Un pari sur la publicité et l'engagement
L'acquisition de Roku s'inscrit également dans la stratégie de Fox de développer ses revenus publicitaires sur les plateformes connectées. Roku génère une part croissante de ses revenus grâce à la publicité sur sa chaîne gratuite (The Roku Channel) et à la vente de données d'audience. En combinant son propre catalogue publicitaire avec celui de Roku, Fox espère offrir aux annonceurs des capacités de ciblage plus fines et mesurer plus précisément l'impact de ses campagnes.
Les analystes financiers voient dans cette opération un pari risqué mais potentiellement payant. « Fox parie sur la croissance du marché de la télévision connectée et sur l'importance croissante des plateformes d'agrégation, explique un analyste. Mais le prix est élevé, et l'intégration de deux cultures d'entreprise très différentes – un conglomérat médiatique traditionnel et une entreprise technologique née dans l'ère numérique – sera un défi de taille. »

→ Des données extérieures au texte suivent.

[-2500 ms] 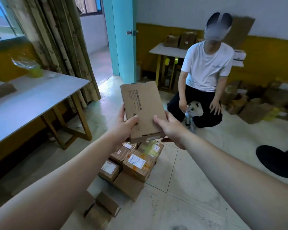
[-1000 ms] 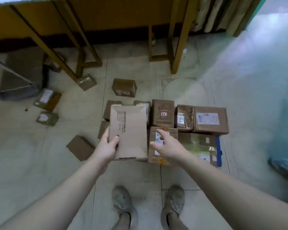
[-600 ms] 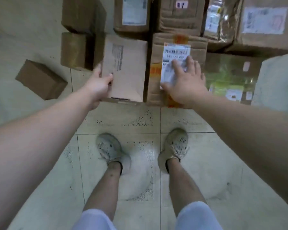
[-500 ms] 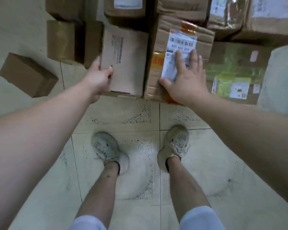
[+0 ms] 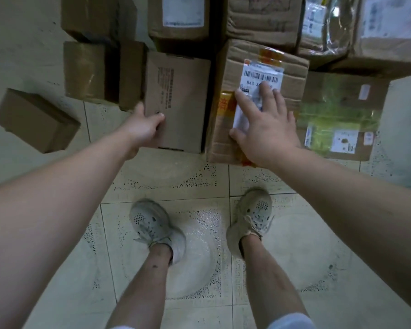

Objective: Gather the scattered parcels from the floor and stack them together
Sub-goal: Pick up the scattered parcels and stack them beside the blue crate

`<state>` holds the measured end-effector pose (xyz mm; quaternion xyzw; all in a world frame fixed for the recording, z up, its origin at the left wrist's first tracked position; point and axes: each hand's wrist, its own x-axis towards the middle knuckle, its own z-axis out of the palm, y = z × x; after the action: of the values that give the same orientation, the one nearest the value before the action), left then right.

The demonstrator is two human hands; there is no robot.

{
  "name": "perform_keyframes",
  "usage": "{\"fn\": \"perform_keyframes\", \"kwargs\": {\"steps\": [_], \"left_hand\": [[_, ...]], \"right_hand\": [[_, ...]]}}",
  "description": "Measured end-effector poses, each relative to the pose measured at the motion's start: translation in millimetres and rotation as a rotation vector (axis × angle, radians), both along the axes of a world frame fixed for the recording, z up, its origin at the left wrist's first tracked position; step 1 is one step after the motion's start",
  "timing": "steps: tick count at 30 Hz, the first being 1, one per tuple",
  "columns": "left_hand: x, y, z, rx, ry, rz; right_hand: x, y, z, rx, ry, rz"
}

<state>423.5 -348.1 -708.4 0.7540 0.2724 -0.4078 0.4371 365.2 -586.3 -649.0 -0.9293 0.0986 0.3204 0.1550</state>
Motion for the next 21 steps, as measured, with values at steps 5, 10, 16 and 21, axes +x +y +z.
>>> {"fn": "perform_keyframes", "kwargs": {"steps": [5, 10, 16, 21], "left_hand": [[-2.4, 12.3, 30.0, 0.047, 0.006, -0.087], [-4.6, 60.6, 89.2, 0.034, -0.006, -0.117], [-11.7, 163.8, 158.9, 0.051, -0.07, -0.075], [0.4, 239.2, 196.7, 0.072, -0.12, -0.064]], "right_hand": [[11.5, 0.8, 22.5, -0.042, 0.103, 0.011], [39.1, 34.4, 66.5, -0.152, 0.094, 0.118], [68.4, 130.7, 128.9, -0.12, 0.071, 0.121], [83.7, 208.6, 158.5, -0.001, 0.082, 0.047]]}}
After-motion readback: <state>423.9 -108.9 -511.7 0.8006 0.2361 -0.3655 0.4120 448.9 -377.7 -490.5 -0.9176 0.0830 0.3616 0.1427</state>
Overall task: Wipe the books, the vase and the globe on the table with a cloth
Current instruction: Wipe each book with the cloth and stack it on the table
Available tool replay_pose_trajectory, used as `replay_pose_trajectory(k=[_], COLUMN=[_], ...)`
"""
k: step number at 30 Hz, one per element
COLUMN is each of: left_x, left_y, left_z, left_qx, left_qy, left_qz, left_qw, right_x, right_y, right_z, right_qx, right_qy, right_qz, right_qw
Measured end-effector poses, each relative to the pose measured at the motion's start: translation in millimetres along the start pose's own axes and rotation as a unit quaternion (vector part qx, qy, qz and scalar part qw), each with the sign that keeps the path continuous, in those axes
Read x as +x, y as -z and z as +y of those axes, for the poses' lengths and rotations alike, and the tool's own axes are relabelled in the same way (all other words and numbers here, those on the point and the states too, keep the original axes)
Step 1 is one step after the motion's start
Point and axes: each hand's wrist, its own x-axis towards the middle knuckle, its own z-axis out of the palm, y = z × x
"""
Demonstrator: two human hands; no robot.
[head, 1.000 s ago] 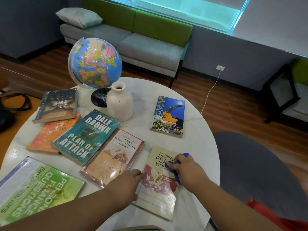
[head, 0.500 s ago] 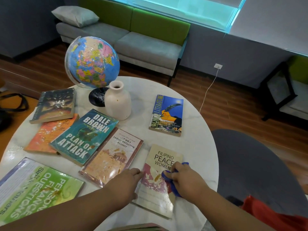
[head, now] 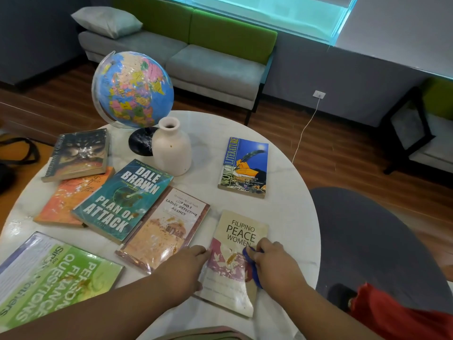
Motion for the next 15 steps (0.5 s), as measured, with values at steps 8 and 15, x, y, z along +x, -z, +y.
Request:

Un précédent pour l'industrie
Ce rachat pourrait créer un précédent et inciter d'autres groupes médiatiques à chercher des acquisitions similaires. Des spéculations évoquent déjà un possible intérêt de Comcast (propriétaire de NBCUniversal) pour des plateformes comme Xumo ou de la part de Warner Bros. Discovery pour des acteurs comme Vizio ou d'autres agrégateurs. La guerre du streaming entre ainsi dans une nouvelle phase, où le contrôle de la distribution devient aussi crucial que la possession de contenus.

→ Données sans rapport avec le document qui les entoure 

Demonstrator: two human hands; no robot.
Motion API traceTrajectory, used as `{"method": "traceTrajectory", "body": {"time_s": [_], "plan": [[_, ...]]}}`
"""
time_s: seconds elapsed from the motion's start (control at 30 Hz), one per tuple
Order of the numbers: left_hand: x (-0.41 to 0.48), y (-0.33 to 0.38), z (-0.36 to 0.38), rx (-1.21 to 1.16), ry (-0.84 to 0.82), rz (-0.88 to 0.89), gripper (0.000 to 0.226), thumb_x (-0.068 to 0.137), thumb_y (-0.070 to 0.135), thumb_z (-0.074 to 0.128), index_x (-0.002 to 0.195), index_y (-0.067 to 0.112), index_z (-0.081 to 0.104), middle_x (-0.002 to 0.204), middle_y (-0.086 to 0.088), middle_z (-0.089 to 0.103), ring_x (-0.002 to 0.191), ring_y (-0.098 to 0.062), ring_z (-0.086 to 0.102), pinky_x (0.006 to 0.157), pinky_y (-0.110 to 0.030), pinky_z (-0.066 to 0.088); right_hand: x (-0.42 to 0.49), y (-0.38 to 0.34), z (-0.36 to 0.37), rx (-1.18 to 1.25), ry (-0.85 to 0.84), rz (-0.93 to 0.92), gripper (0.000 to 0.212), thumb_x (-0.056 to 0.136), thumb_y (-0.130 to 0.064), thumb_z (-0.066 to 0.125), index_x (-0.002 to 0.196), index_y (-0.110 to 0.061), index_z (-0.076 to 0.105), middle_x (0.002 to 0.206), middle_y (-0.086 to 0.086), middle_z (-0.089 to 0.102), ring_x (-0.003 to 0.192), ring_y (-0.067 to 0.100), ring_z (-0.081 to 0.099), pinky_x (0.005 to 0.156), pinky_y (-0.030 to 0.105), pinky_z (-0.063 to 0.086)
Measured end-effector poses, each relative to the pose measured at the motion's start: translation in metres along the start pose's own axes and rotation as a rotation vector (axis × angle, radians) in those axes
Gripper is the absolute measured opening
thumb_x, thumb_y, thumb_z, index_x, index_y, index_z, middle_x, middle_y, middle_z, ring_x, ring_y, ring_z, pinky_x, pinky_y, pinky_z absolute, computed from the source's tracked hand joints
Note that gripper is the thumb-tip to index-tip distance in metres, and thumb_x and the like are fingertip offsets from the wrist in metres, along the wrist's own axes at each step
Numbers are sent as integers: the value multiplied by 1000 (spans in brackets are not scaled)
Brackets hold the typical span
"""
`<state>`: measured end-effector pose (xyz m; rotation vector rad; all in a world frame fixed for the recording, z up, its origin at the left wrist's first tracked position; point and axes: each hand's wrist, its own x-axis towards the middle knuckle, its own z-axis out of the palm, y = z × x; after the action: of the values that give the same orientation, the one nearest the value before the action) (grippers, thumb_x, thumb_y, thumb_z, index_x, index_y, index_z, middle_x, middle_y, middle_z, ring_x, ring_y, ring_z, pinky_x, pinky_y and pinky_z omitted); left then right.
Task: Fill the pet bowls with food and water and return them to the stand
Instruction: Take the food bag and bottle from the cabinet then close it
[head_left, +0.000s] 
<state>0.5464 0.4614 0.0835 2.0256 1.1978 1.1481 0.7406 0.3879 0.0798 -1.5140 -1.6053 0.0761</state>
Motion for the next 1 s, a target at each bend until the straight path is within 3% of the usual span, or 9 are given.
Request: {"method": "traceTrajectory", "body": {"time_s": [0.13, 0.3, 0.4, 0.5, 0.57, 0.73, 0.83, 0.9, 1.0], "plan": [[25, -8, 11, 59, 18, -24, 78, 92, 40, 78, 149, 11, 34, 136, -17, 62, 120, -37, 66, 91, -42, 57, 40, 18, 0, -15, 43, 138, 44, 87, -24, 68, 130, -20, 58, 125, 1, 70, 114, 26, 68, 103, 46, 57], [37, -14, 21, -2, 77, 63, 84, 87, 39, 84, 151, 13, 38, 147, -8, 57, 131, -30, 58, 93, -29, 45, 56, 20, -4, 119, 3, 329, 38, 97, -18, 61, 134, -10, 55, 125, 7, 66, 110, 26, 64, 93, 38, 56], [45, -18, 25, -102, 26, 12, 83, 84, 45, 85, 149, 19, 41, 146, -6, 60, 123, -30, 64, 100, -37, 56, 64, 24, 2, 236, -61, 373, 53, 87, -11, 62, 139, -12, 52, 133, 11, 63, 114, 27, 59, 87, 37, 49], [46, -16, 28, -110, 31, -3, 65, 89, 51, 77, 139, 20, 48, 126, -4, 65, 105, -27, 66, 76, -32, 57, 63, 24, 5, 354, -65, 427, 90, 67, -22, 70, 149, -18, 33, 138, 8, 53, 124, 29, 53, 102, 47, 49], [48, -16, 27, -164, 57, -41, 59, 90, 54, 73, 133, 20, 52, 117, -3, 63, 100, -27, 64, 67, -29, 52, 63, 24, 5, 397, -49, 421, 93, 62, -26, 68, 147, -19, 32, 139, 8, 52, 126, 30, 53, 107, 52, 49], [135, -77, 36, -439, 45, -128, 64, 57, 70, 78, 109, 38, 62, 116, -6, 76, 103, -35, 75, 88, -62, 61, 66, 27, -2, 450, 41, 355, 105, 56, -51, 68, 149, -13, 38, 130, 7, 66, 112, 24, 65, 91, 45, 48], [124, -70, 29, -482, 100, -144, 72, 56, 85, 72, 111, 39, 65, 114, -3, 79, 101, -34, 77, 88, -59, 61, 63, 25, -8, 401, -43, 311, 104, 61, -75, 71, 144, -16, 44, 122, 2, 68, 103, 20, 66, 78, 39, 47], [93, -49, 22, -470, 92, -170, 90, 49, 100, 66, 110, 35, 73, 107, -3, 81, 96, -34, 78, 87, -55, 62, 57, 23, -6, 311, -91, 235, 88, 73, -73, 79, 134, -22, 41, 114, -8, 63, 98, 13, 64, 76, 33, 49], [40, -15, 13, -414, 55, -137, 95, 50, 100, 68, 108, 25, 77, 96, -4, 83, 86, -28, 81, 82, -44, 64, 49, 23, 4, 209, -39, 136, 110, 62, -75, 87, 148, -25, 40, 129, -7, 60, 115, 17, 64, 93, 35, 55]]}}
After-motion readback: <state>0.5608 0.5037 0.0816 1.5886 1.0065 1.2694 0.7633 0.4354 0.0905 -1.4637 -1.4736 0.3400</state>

En attendant la finalisation de l'opération, prévue dans les prochains mois sous réserve de l'approbation des autorités, les deux entreprises continueront de fonctionner indépendamment. Les utilisateurs de Roku ne devraient pas observer de changements immédiats dans leur expérience, mais l'avenir pourrait voir une intégration plus poussée des offres de Fox au sein de la plateforme, ainsi que le développement de nouvelles fonctionnalités interactives ou de contenus exclusifs.